EXERCISE DETAILS – Check each line of the data for "scene", then give the number of lines that have it, without any other words.

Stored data

---+---

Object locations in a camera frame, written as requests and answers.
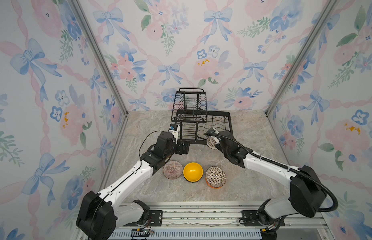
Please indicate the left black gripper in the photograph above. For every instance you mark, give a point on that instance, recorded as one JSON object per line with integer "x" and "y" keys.
{"x": 180, "y": 150}

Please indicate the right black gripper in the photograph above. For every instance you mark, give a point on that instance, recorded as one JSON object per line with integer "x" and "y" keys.
{"x": 218, "y": 147}

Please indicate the white red patterned bowl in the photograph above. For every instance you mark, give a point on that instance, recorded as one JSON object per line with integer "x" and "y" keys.
{"x": 212, "y": 141}

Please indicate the yellow bowl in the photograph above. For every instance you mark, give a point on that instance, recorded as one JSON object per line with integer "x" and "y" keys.
{"x": 193, "y": 172}

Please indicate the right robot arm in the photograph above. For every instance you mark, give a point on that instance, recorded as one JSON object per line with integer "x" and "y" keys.
{"x": 306, "y": 194}

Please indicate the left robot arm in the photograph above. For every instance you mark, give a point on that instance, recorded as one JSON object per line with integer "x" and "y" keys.
{"x": 101, "y": 213}

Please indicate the pink patterned bowl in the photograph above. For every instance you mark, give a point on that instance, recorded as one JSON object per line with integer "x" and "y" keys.
{"x": 173, "y": 170}

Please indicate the orange dotted patterned bowl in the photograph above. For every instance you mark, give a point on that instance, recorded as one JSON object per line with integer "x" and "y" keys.
{"x": 215, "y": 177}

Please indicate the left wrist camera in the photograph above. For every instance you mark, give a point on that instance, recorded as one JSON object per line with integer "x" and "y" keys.
{"x": 174, "y": 129}

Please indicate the black wire dish rack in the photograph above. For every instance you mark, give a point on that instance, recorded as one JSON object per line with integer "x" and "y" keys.
{"x": 195, "y": 116}

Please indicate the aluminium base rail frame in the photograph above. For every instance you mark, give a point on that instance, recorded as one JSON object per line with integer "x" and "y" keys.
{"x": 220, "y": 221}

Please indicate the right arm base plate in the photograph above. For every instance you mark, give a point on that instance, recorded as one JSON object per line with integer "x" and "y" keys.
{"x": 251, "y": 218}

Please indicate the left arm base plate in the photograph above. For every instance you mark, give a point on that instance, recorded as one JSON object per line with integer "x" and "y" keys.
{"x": 154, "y": 218}

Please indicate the left aluminium corner post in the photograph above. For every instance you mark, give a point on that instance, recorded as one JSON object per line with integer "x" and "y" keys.
{"x": 95, "y": 48}

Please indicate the aluminium corner post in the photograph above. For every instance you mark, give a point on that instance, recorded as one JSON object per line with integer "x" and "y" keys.
{"x": 324, "y": 16}
{"x": 95, "y": 48}

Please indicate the right aluminium corner post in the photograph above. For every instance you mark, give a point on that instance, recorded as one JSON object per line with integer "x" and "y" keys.
{"x": 324, "y": 16}

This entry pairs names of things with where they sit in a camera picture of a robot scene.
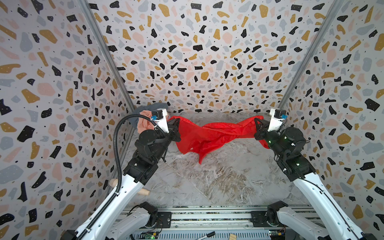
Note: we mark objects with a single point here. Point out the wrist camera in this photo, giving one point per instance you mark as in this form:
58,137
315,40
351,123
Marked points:
277,118
159,116

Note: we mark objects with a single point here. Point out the pink t shirt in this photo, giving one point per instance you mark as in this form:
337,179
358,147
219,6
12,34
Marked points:
144,124

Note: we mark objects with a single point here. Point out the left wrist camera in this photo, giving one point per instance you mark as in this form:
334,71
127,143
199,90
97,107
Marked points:
159,116

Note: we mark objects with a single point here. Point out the circuit board right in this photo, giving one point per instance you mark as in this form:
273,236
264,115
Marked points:
277,235

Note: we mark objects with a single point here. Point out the grey t shirt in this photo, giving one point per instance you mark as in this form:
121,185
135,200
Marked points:
138,110

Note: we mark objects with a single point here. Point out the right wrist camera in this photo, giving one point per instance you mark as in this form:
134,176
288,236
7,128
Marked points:
277,118

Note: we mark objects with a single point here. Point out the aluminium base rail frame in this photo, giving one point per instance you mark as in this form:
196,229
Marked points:
191,223

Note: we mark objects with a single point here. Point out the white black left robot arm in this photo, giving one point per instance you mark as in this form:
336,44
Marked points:
102,225

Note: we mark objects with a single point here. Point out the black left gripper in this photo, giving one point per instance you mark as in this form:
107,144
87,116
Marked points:
173,129

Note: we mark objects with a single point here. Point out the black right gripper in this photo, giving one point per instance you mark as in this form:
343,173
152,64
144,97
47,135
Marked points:
261,132

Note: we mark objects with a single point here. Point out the green circuit board left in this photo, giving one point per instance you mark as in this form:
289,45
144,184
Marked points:
148,236

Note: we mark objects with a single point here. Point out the beige wooden handle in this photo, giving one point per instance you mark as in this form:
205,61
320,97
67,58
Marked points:
142,191

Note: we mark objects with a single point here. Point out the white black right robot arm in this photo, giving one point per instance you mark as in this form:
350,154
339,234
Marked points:
336,225

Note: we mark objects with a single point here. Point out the small wooden block right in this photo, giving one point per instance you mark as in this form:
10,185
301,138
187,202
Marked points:
232,237

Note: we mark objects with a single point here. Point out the black marker pen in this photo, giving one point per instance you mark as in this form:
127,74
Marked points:
206,236

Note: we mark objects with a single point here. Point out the red t shirt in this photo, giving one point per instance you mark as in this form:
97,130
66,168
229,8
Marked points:
210,137

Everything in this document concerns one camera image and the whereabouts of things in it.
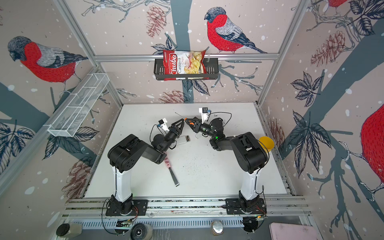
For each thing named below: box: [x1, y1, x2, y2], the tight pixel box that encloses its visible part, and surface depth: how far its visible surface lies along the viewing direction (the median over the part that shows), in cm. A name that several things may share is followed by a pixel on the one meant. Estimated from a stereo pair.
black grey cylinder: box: [56, 223, 70, 237], surface depth 62 cm
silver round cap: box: [211, 220, 224, 236], surface depth 61 cm
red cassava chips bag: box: [163, 50, 210, 81], surface depth 89 cm
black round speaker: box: [130, 223, 149, 240], surface depth 60 cm
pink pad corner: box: [269, 222, 323, 240], surface depth 67 cm
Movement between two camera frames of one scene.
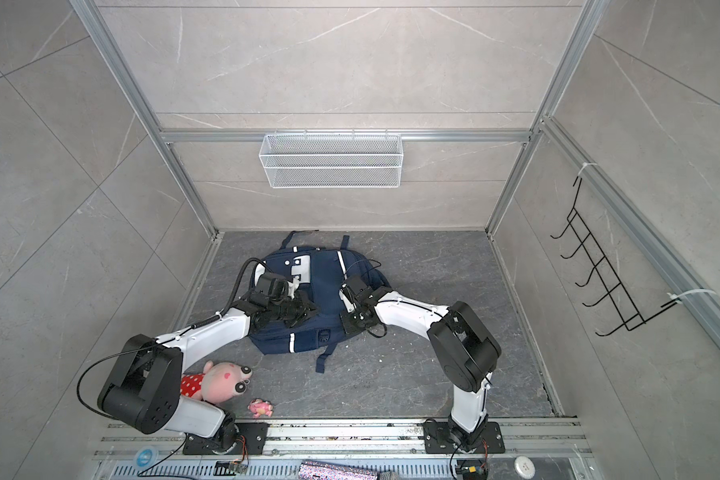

---+---

TASK SOLUTION – 2